Within the records, how many lines hold the word "large"? State that number alone.

Entries taken from a collection:
# # #

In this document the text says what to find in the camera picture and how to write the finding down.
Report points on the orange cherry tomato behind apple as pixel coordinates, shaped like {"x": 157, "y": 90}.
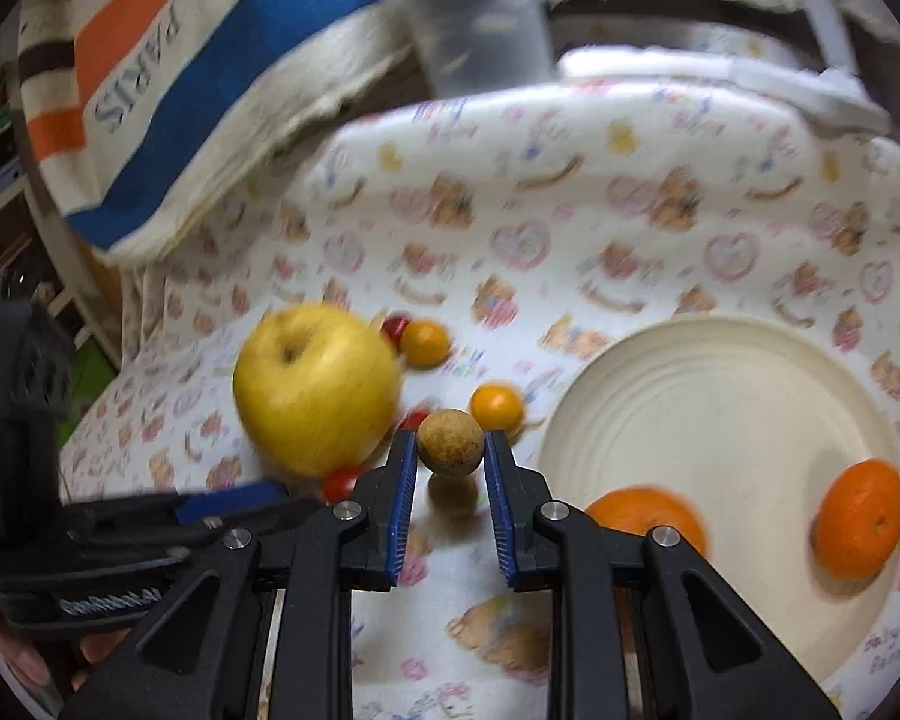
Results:
{"x": 425, "y": 344}

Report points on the striped Paris towel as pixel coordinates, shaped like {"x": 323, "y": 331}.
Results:
{"x": 143, "y": 114}

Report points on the baby bear print cloth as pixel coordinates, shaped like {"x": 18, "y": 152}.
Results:
{"x": 540, "y": 227}

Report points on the dark red cherry tomato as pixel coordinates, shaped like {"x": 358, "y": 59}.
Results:
{"x": 412, "y": 420}

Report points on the clear plastic container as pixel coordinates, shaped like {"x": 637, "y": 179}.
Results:
{"x": 479, "y": 46}

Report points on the brown longan fruit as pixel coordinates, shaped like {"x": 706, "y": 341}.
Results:
{"x": 450, "y": 443}

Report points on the large orange mandarin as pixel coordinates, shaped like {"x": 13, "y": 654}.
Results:
{"x": 638, "y": 509}

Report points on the green storage box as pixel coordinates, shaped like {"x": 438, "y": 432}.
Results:
{"x": 92, "y": 373}

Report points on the white desk lamp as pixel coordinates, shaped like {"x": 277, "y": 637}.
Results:
{"x": 828, "y": 92}

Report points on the red cherry tomato behind apple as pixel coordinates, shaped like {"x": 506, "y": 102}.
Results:
{"x": 393, "y": 327}

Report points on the large yellow apple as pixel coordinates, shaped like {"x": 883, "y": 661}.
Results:
{"x": 316, "y": 389}

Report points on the cream ceramic plate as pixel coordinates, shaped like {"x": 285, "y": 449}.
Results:
{"x": 750, "y": 424}

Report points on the person's left hand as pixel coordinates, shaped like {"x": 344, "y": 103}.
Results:
{"x": 29, "y": 668}

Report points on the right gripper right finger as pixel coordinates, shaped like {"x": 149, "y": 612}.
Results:
{"x": 546, "y": 545}

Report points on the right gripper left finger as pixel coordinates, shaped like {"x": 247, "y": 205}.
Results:
{"x": 357, "y": 545}

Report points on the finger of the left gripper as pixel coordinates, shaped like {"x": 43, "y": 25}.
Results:
{"x": 195, "y": 508}

# # #

**Written solution**
2